Я тоже встала и проводила его к выходу, где нас опять поджидало сборище газетчиков. Репортеры замерли в надежде услышать от священника что-то важное, и мне показалось в тот момент, что это доставляет ему удовольствие.
- Это подлинная вещь, епископ? - донеслось из толпы.
Он едва заметно улыбнулся.
- Это действительно портрет благословенной девы, но именно этот образец является всего лишь копией и не такой уж важной. - Не добавив к этому заявлению больше ни слова, он забрался на заднее сиденье автомобиля, который увез его прочь.
- Какое облегчение, - заметила я, как только автомобиль скрылся из виду. Чарли нигде не было видно. Бросившись назад в кабинет, я нашла его там с картиной в руках. Мы находились в кабинете одни.
- Какое облегчение, - повторила я. - Теперь жизнь может вернуться в нормальное русло.
Ты понимаешь, конечно, что это настоящий Бронзино, - произнес Чарли, глядя мне в глаза.
- Не говори глупостей. Епископ…
- Но ты видела, как он держал ее? - спросил Чарли. В подделку не станешь так впиваться.

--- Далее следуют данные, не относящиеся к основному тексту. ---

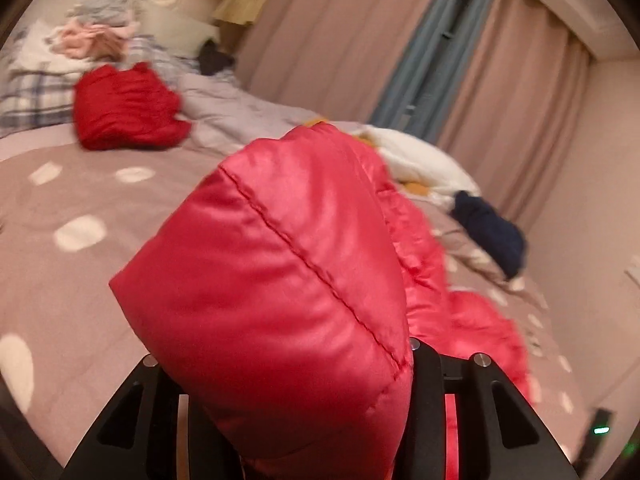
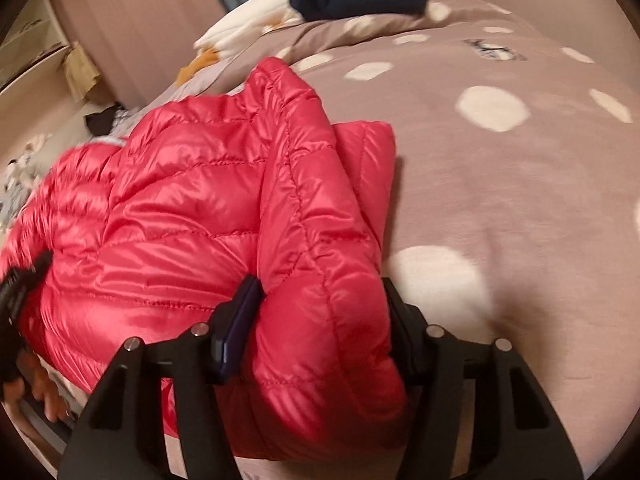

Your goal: Fold large clothes

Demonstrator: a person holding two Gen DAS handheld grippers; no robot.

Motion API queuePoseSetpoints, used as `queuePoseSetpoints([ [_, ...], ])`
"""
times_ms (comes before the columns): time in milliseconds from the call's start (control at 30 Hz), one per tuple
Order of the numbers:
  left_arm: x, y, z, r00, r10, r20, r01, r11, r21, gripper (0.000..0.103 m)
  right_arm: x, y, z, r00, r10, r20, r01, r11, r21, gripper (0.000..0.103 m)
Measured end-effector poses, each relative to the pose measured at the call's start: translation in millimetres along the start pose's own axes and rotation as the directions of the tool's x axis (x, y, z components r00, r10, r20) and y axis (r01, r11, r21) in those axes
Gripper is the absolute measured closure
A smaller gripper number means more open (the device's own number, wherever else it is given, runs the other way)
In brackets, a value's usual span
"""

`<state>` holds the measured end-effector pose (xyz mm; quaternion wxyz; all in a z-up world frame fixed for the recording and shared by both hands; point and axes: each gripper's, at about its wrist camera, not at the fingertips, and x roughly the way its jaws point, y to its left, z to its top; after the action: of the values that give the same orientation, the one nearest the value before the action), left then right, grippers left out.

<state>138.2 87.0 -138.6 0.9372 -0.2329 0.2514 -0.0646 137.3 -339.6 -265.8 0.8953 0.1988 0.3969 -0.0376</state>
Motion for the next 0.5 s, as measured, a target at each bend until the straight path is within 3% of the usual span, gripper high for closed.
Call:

И потом, я видел его глаза, когда он пришел к решению.
- К решению?
Да, относительно того, стоит ли эта любимая им дева того, чтобы разрушать наши жизни.
- Так что же, мы имели в своих руках шедевр и сами того не подозревали?
- Похоже, что так, хотя я до сих пор не пойму, кто мог взять картину в церкви.
- Уж конечно не Гай…
- А почему нет, он скорее мог оценить ее, чем Томми.
- Но как Гай обнаружил, где она оказалась, не говоря уже о том, какова ее подлинная ценность?
- На мысль об этом его могли навести ротные записи или случайное упоминание в разговоре с Дафни.
- Но это все равно не объясняет того, как он узнал, что это оригинал.
- Согласен, - сказал Чарли. - Мне кажется, что он и не знал этого, а лишь рассматривал картину как еще одно средство, чтобы дискредитировать меня.
- Тогда как узнала эта чертовка?..
- У миссис Трентам было несколько лет, чтобы случайно узнать об этом.
- Боже милостивый, но при чем здесь Китти?
- Ни при чем. Это был всего лишь отвлекающий маневр миссис Трентам, чтобы отвести внимание от себя.
- Эта женщина готова на все, только чтобы уничтожить нас?
- Боюсь, что да. И ясно лишь одно: она отнюдь не удовлетворится, когда узнает, что ее тщательно продуманный план в очередной раз рухнул.
Я без сил опустилась на стул рядом с мужем.
- Что мы будем делать теперь?
Чарли продолжал сжимать в руках маленький шедевр, как будто боялся, что кто-то может забрать его у него.
- Мы можем сделать только одно.
В тот же вечер мы подъехали на автомобиле к дому архиепископа и остановились у входа для торговцев.
- Какое совпадение, - заметил Чарли, прежде чем тихо постучать в дубовую дверь. Дверь открыл священник и, ни слова не говоря, проводил нас к архиепископу, которого мы обнаружили за стаканом вина с епископом Реймским.
- Сэр Чарлз и леди Трумпер, - объявил он.